Autumn has advanced a little further in these parts, coppers and reds now blooming in the wooded rises around us. Virginia creeper entombs a few ossified trunks like a bloody infection as a distant vista occurs on the horizon looking dazzlingly like an ersatz England. For the first time this trip I clamp on the alternative reality of the headphones to remove myself from the world. Randomly, Nick Drake and George Harrison pop up then Edwyn’s awesome Velvet’s tribute, Forsooth. I enter the dream state of motion and music, cruising through my own private movie and leaving all troubles behind. Music allows emotions to make themselves known. They swim around in the space the sound creates. Music is a place where you can find solace and consolation. Chopin, Ariel Pink, Nina Simone, Curtis Mayfield offer succour like nothing else can – not even drink.

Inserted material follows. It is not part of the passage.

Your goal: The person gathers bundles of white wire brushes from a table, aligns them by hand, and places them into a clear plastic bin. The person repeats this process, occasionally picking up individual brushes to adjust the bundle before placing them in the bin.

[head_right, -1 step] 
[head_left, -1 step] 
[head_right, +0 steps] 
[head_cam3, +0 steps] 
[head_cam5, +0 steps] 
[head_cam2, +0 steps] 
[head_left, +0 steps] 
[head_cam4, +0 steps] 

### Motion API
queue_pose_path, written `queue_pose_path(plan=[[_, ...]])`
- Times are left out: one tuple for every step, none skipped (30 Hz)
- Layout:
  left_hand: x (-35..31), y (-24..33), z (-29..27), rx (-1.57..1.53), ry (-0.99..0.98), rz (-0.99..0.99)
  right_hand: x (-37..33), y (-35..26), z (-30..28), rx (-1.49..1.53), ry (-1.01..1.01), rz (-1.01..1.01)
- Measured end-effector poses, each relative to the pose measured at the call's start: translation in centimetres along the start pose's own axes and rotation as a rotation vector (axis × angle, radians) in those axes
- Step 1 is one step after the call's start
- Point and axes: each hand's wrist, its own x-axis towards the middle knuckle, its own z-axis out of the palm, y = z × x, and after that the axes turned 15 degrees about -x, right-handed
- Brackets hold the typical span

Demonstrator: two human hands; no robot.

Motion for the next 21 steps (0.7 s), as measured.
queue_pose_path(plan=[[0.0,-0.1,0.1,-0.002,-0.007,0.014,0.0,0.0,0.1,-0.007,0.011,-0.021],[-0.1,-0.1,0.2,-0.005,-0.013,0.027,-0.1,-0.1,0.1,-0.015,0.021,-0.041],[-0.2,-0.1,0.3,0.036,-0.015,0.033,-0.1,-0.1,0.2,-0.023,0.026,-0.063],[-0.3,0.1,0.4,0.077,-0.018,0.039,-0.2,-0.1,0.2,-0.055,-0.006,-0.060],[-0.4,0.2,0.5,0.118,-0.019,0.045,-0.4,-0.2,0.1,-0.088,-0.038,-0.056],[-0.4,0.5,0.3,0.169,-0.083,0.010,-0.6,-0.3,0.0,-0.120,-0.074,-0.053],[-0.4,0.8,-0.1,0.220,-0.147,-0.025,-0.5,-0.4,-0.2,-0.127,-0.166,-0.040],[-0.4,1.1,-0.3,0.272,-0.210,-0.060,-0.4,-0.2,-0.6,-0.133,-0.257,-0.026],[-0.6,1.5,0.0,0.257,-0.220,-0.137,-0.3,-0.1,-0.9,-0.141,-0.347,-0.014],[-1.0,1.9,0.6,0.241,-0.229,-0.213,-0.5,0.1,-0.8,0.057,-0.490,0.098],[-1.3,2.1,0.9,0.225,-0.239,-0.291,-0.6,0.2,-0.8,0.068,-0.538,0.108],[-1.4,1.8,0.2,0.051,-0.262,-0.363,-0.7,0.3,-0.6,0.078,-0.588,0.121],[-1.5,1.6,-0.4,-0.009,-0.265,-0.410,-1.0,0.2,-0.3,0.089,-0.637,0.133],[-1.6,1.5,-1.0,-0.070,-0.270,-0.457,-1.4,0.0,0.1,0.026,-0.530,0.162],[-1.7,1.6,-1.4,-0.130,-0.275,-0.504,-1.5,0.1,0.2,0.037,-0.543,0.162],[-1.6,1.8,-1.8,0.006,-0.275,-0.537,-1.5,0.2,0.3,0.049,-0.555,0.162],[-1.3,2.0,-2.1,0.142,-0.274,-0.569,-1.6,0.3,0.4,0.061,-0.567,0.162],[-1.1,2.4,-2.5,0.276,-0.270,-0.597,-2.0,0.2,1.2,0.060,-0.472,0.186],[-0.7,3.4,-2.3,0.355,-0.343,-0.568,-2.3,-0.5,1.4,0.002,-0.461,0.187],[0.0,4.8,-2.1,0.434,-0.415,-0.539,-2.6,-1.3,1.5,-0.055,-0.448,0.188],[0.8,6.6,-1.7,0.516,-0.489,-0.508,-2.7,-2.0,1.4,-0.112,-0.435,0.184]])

We check in to our lavish suites – kitchen, lounge and real fireplace. I feel like a Hollywood screenwriter from the 40s. For the second night in a row I watch part of 12 Years A Slave which HBO are showing this week. It didn’t do it for me at the cinema but away from all the hype it stands up well. There is a BBC news channel too and I watch Salmond’s resignation statement. He looks like a man who has been pulled out of a collapsed building. Or like a little boy who just got told his dad has cancer. News of a right-wing fracas in Glasgow’s George Square reaches me via a microblogging service. Jesus. There is also some paranoid stuff about fixed counts which merely amounts to footage of a ballot counter getting her piles mixed up as far as I can tell. Just because we didn’t win is no need to go looking for foul play. The massive media bias against independence was foul enough. I receive texts from friends who have been crying. When does that happen? Two generations of Scots suddenly engaged. They started talking and thinking about what might be possible, about leaving a system so rigged, so deeply corrupt that they’d never considered it might be possible to change it. They started hoping and believing – concepts that don’t come easily to the Scottish psyche. Fuck.
Before the show I wander out and breath the warm night air. Crickets trill like Star Trek gadgets and the evening traffic washes past in oceanic waves. Then suddenly calm descends as the lights all turn red. My country lies out to the east, half in mourning and half in relief.